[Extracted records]
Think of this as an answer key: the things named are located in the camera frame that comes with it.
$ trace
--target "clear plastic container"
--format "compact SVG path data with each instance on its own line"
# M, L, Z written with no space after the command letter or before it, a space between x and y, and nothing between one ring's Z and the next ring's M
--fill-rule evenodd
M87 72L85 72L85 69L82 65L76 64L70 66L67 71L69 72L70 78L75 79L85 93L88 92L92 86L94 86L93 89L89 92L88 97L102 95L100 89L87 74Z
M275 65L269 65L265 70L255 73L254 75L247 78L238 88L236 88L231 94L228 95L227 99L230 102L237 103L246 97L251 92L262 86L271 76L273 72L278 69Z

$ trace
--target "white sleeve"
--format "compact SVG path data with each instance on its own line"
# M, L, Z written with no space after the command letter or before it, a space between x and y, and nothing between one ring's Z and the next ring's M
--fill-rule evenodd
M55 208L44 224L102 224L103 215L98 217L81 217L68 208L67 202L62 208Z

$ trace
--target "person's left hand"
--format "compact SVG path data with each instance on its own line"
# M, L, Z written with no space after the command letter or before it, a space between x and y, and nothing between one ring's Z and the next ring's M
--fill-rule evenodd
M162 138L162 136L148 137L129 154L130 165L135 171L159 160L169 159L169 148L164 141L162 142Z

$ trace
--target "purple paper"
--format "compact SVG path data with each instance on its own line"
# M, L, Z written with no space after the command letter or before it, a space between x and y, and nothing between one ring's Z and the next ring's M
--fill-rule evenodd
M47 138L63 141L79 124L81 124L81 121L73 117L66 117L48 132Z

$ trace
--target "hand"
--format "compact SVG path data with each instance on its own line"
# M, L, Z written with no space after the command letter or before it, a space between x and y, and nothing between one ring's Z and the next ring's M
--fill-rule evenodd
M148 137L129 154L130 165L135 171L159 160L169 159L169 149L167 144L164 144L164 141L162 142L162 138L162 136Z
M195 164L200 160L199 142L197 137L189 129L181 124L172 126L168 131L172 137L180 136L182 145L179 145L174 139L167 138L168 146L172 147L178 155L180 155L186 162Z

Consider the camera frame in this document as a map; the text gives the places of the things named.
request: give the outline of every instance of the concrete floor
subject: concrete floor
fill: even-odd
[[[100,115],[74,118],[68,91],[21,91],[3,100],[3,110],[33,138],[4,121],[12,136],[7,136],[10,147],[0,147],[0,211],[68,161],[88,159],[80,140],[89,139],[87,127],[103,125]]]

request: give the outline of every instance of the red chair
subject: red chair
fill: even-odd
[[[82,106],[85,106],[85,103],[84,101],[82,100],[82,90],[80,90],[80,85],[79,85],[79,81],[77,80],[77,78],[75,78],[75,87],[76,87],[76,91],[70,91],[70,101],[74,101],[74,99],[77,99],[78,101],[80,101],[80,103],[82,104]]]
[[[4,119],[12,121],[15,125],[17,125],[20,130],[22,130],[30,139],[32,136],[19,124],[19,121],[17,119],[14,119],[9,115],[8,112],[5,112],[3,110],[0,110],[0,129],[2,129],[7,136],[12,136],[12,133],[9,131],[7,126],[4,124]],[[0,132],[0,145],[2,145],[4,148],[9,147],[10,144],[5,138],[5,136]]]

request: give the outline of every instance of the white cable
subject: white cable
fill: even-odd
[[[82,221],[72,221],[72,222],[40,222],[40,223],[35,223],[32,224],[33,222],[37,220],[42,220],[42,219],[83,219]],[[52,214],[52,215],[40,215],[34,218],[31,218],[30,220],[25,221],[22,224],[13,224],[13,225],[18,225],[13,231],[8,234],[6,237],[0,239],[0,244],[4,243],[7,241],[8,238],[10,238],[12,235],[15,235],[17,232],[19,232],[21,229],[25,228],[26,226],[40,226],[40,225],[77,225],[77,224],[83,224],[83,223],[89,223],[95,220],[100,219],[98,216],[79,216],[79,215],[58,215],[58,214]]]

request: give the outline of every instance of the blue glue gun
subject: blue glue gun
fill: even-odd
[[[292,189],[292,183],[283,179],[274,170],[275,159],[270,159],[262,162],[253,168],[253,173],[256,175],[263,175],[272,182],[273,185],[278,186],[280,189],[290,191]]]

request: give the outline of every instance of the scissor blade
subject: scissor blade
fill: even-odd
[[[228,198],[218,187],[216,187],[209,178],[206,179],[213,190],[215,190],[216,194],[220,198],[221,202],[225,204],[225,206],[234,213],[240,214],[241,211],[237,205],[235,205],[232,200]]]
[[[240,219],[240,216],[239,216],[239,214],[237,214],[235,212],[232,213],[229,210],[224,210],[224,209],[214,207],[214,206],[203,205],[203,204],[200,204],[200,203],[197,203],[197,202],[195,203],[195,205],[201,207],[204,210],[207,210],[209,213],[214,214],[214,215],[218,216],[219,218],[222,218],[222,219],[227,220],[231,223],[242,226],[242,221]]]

**EXERCISE INSTRUCTIONS**.
Please set down each entry again, word for word.

**ANSWER BOX**.
Think of this as an answer key: the things named are located in the camera frame that comes with it.
$ trace
--target "clear plastic container"
--format "compact SVG path data with each instance on its own line"
# M, L, Z written with no space after the command letter or before it, a space between x and y, and nothing between one ring's Z and the next ring's M
--fill-rule evenodd
M87 72L85 72L85 69L82 65L76 64L70 66L67 71L69 72L70 78L75 79L85 93L88 92L92 86L94 86L93 89L89 92L88 97L102 95L100 89L87 74Z
M275 65L269 65L265 70L255 73L254 75L247 78L238 88L236 88L231 94L228 95L227 99L230 102L237 103L246 97L251 92L262 86L271 76L273 72L278 69Z

$ trace
--target "white sleeve"
--format "compact SVG path data with each instance on its own line"
# M, L, Z written with no space after the command letter or before it, a space between x and y, and nothing between one ring's Z and the next ring's M
--fill-rule evenodd
M55 208L44 224L102 224L103 215L98 217L81 217L68 208L67 202L62 208Z

$ trace
--target "person's left hand"
--format "compact SVG path data with each instance on its own line"
# M, L, Z written with no space after the command letter or before it, a space between x and y, and nothing between one ring's Z and the next ring's M
--fill-rule evenodd
M162 138L162 136L148 137L129 154L130 165L135 171L159 160L169 159L169 148L164 141L162 142Z

$ trace
--target "purple paper"
--format "compact SVG path data with each instance on its own line"
# M, L, Z written with no space after the command letter or before it, a space between x and y, and nothing between one ring's Z and the next ring's M
--fill-rule evenodd
M47 138L63 141L79 124L81 124L81 121L73 117L66 117L48 132Z

$ trace
--target "hand"
--format "compact SVG path data with each instance on its own line"
# M, L, Z written with no space after the command letter or before it, a space between x and y, and nothing between one ring's Z and the next ring's M
--fill-rule evenodd
M148 137L129 154L130 165L135 171L159 160L169 159L169 149L167 144L164 144L164 141L162 142L162 138L162 136Z
M195 164L200 160L199 142L197 137L189 129L181 124L172 126L168 131L172 137L180 136L182 145L179 145L174 139L167 138L168 146L172 147L178 155L180 155L186 162Z

Consider the camera frame in this document as a map; the text gives the places of the things named.
request: give the outline of every instance of the concrete floor
subject: concrete floor
fill: even-odd
[[[100,115],[74,118],[68,91],[21,91],[3,100],[3,110],[33,138],[4,121],[12,136],[7,136],[10,147],[0,147],[0,211],[68,161],[88,159],[80,140],[89,139],[87,127],[103,125]]]

request: give the outline of every instance of the red chair
subject: red chair
fill: even-odd
[[[82,106],[85,106],[85,103],[84,101],[82,100],[82,90],[80,90],[80,85],[79,85],[79,81],[77,80],[77,78],[75,78],[75,87],[76,87],[76,91],[70,91],[70,101],[74,101],[74,99],[77,99],[78,101],[80,101],[80,103],[82,104]]]
[[[4,119],[12,121],[15,125],[17,125],[20,130],[22,130],[30,139],[32,136],[19,124],[19,121],[17,119],[14,119],[9,115],[8,112],[5,112],[3,110],[0,110],[0,129],[2,129],[7,136],[12,136],[12,133],[9,131],[7,126],[4,124]],[[0,132],[0,145],[2,145],[4,148],[9,147],[10,144],[5,138],[5,136]]]

request: give the outline of every instance of the white cable
subject: white cable
fill: even-odd
[[[82,221],[72,221],[72,222],[40,222],[40,223],[35,223],[32,224],[33,222],[37,220],[42,220],[42,219],[83,219]],[[52,214],[52,215],[40,215],[34,218],[31,218],[30,220],[25,221],[22,224],[13,224],[13,225],[18,225],[13,231],[8,234],[6,237],[0,239],[0,244],[4,243],[7,241],[8,238],[10,238],[12,235],[15,235],[17,232],[19,232],[21,229],[25,228],[26,226],[40,226],[40,225],[77,225],[77,224],[83,224],[83,223],[89,223],[95,220],[100,219],[98,216],[79,216],[79,215],[58,215],[58,214]]]

request: give the outline of every instance of the blue glue gun
subject: blue glue gun
fill: even-odd
[[[292,189],[292,183],[283,179],[274,170],[275,159],[270,159],[262,162],[253,168],[253,173],[256,175],[263,175],[272,182],[273,185],[278,186],[280,189],[290,191]]]

request: give the outline of every instance of the scissor blade
subject: scissor blade
fill: even-odd
[[[228,198],[218,187],[216,187],[209,178],[206,179],[213,190],[215,190],[216,194],[220,198],[221,202],[225,204],[225,206],[234,213],[240,214],[241,211],[237,205],[235,205],[232,200]]]
[[[240,219],[240,216],[239,216],[239,214],[237,214],[235,212],[232,213],[229,210],[224,210],[224,209],[214,207],[214,206],[203,205],[203,204],[200,204],[200,203],[197,203],[197,202],[195,203],[195,205],[201,207],[204,210],[207,210],[209,213],[214,214],[214,215],[218,216],[219,218],[222,218],[222,219],[227,220],[231,223],[242,226],[242,221]]]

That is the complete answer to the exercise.